Your instructions — Your output should be the lines of the data that follow, reproduced exactly from the first through the line bearing "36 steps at".

Given data —
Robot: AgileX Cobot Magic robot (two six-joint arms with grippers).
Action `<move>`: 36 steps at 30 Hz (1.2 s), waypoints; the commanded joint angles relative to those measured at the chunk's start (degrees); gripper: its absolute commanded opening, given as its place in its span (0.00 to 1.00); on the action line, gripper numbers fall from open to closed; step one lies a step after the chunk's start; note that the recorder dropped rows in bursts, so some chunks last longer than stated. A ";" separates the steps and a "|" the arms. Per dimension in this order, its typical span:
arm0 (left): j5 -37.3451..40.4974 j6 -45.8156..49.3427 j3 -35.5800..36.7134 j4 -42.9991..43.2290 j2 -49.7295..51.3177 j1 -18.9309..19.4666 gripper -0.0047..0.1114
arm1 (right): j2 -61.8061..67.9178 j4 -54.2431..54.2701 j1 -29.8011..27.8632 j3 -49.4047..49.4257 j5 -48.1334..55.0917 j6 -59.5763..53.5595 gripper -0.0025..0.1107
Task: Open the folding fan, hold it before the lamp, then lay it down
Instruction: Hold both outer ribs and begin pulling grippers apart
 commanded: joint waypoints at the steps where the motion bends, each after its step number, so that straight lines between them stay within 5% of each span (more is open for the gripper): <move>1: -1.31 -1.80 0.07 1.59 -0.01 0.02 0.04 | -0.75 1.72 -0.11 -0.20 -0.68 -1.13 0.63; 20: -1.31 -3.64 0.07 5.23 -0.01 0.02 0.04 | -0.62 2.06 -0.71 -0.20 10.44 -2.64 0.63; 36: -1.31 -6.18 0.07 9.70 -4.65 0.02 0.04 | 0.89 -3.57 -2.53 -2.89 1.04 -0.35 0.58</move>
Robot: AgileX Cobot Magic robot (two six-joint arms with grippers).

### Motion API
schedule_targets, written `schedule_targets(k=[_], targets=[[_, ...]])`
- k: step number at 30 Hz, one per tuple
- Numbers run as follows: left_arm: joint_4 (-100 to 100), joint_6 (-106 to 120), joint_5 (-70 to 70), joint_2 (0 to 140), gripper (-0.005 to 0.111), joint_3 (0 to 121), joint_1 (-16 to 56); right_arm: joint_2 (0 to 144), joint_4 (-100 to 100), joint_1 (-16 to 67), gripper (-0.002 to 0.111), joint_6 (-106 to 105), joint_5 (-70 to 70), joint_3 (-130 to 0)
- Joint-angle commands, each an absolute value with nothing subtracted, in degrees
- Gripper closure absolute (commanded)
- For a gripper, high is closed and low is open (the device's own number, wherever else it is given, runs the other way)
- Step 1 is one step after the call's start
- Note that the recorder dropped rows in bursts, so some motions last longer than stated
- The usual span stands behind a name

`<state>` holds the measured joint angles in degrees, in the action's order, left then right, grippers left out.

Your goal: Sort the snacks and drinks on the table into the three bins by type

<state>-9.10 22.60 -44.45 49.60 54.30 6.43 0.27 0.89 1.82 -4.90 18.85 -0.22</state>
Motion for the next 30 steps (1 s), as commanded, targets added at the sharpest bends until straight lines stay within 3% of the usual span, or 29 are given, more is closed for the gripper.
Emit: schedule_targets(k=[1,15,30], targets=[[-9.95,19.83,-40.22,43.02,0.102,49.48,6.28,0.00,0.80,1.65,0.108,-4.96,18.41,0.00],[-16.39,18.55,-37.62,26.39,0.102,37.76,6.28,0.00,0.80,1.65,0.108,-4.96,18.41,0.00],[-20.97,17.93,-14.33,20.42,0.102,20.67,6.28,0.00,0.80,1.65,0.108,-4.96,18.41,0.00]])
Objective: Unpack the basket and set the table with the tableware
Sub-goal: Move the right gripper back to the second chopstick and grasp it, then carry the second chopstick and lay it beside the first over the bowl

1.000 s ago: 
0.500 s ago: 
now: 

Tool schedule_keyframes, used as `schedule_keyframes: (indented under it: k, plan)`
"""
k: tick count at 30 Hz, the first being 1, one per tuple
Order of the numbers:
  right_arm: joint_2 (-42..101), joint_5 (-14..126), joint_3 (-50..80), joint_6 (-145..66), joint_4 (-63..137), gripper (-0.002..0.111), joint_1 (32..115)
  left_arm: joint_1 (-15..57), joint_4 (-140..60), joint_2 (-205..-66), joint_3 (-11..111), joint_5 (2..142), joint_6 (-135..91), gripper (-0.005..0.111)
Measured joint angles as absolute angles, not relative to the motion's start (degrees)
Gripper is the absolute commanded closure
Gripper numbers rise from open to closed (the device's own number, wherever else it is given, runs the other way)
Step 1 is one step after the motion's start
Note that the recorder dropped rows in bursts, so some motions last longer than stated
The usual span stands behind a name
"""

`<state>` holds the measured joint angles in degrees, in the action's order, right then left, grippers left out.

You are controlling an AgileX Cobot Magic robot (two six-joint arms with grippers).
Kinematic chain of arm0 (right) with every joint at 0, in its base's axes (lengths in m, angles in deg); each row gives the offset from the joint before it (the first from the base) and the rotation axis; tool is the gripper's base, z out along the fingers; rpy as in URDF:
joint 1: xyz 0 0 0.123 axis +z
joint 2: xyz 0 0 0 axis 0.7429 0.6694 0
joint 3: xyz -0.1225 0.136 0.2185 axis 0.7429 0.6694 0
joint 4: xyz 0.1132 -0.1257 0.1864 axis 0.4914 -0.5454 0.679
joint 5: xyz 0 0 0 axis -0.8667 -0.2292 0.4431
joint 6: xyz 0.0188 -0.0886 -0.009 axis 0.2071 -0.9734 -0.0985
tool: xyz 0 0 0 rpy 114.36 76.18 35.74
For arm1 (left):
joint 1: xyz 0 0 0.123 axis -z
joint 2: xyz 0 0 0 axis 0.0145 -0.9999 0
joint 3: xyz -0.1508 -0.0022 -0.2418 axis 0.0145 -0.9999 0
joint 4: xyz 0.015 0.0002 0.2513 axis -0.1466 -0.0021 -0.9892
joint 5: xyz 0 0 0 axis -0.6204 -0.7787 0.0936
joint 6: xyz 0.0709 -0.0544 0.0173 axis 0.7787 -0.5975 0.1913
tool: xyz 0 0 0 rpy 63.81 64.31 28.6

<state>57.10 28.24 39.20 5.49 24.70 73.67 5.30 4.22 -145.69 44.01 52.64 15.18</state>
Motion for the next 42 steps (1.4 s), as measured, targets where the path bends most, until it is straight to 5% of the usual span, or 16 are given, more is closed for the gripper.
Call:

Response to this exercise —
Robot: AgileX Cobot Magic robot (two six-joint arms with grippers).
Action `<move>`: 36 steps at 30 Hz (1.2 s), waypoints; the commanded joint angles relative to those measured at the chunk's start (degrees); gripper: its absolute commanded opening, given as its place in its span (0.00 to 1.00); on the action line, gripper numbers fall from open to closed; step one lies a step after the chunk's start; note that the recorder dropped rows in bursts, so some chunks last longer than stated. A ";" separates the steps and a "|" the arms. Per dimension in this order, its typical span:

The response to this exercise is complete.